Have begun packing and sorting things like photo albums I’ll take, Christmas ornaments (must remember to add Christmas tree stand to “Things to Take List” as expat. page says that although trees are easy to find, stands are not.)(??) Trying to find a converter/surge protector strip for computer peripherals, but Radio Shack says no such animal. Have to purchase individual converters for Printer, Scanner, etc. but how will I plug everything in that I need? Have to e-mail peripherals companies and question individually to see if any special things I should know…The more I think the longer the lists the more stressed I get. What kind of trouble am I going to have getting hooked to the internet? Am I going to have to go back to PHONE LINES? Do they have DSL or cable?

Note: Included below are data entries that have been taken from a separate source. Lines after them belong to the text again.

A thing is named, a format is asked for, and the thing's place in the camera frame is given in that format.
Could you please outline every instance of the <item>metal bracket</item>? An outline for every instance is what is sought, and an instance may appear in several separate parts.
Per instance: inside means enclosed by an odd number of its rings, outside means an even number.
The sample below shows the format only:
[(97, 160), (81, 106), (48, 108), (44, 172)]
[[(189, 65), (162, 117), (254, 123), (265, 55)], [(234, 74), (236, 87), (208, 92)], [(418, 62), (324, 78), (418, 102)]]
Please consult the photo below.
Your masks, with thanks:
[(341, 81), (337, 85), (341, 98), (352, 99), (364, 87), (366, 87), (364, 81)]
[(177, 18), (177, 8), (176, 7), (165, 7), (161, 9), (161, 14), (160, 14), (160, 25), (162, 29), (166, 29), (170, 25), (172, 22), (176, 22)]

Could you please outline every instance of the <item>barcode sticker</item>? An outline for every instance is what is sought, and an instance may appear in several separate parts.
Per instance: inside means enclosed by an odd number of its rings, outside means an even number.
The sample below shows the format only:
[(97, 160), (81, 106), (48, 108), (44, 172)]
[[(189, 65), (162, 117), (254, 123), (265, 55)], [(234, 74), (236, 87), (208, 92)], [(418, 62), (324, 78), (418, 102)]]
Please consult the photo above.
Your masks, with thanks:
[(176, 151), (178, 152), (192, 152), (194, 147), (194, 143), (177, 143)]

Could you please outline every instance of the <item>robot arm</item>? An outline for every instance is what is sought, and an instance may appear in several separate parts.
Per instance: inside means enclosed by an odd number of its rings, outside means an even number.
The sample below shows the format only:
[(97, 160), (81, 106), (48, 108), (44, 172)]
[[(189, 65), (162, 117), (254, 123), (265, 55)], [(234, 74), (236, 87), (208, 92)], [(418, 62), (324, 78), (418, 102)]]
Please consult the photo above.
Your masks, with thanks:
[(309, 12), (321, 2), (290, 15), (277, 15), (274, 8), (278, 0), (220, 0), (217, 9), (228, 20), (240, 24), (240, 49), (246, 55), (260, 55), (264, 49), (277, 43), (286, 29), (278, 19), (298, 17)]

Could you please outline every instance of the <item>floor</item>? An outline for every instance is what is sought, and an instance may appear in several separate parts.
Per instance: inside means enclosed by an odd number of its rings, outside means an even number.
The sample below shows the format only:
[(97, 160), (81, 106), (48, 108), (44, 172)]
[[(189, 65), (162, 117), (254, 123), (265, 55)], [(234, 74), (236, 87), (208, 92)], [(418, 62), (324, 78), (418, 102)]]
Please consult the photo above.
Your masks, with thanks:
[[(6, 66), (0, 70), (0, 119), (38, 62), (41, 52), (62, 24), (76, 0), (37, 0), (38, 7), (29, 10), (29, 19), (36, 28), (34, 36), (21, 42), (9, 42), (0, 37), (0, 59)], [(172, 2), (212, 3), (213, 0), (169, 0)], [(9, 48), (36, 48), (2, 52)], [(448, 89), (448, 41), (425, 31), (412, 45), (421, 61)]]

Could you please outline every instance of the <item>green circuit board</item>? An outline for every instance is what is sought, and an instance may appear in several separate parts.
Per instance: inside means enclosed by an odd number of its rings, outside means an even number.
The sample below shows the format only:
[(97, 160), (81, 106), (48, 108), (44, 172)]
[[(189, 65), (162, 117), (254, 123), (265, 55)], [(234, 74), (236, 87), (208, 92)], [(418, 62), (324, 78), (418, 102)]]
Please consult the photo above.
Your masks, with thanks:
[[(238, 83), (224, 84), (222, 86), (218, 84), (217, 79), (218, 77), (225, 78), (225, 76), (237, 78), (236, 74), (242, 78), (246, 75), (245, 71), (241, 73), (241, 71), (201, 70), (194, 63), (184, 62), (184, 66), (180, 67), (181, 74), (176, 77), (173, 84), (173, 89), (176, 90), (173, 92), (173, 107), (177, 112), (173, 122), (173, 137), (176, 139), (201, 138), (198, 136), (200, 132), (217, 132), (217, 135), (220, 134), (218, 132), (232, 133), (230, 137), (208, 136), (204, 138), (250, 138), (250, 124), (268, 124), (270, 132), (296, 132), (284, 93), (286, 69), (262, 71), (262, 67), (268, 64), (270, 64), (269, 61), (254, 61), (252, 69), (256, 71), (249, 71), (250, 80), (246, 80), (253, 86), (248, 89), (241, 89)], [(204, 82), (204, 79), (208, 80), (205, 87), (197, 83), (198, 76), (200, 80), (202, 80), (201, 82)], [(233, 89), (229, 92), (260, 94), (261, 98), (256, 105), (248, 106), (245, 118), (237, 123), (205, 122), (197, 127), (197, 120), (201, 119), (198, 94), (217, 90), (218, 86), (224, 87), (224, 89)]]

J will be staying here, but will visit often. She and our other 'adopted' daughters are already plotting the complete take-over and makeover of our house. J is looking forward to some independence and responsibility and some partying too no doubt (but we really don't want to know about that). She'll be starting her junior year of college in the fall. The neighbors have been alerted and she has a long list of emergency contact people for every conceivable eventuality and feels prepared to be an adult. Continuing my penchant for lists I've spent the last couple of months creating a "Who You Gonna Call" list, a list so detailed and extensive that it is quickly becoming a "Who You Gonna Call" notebook.
I have also spent the last few months telling Jess the truth about the dishwasher, grocery and toilet paper fairies. Two years ago when we finally broke the news to her about the 'new school clothes' fairy, she took it well and began an ambitious project to purchase her own new school clothes. I hope that the new revelations spark an equal response and I have great confidence in my beautiful daughter to overcome these blows and rise to the occasion. We've also begun responding to every request for assistance with "Mom and Dad live in France, they can't help you..." so far it's going well.
Haven’t really slept in days and the move is still at least seven weeks away (hoping for 9). Keep waking up at 3:00 a.m. (the witching hour) with stuff just racing through my head. I’d get up and write it all down but I’d be up all night making lists. So instead I just lay there awake, tossing and turning, at this rate…wait a minute, bright side looming... MAYBE I’LL LOSE WEIGHT!
Looking outside to see how the ‘mound’ watering is going and a wind seems to have come up. There is water all over the neighbors drive way. This doesn’t usually happen, this wind is blowing in from an unusual direction though; it seems to be coming from the east? Unusual. Hmm…must be the wind of change.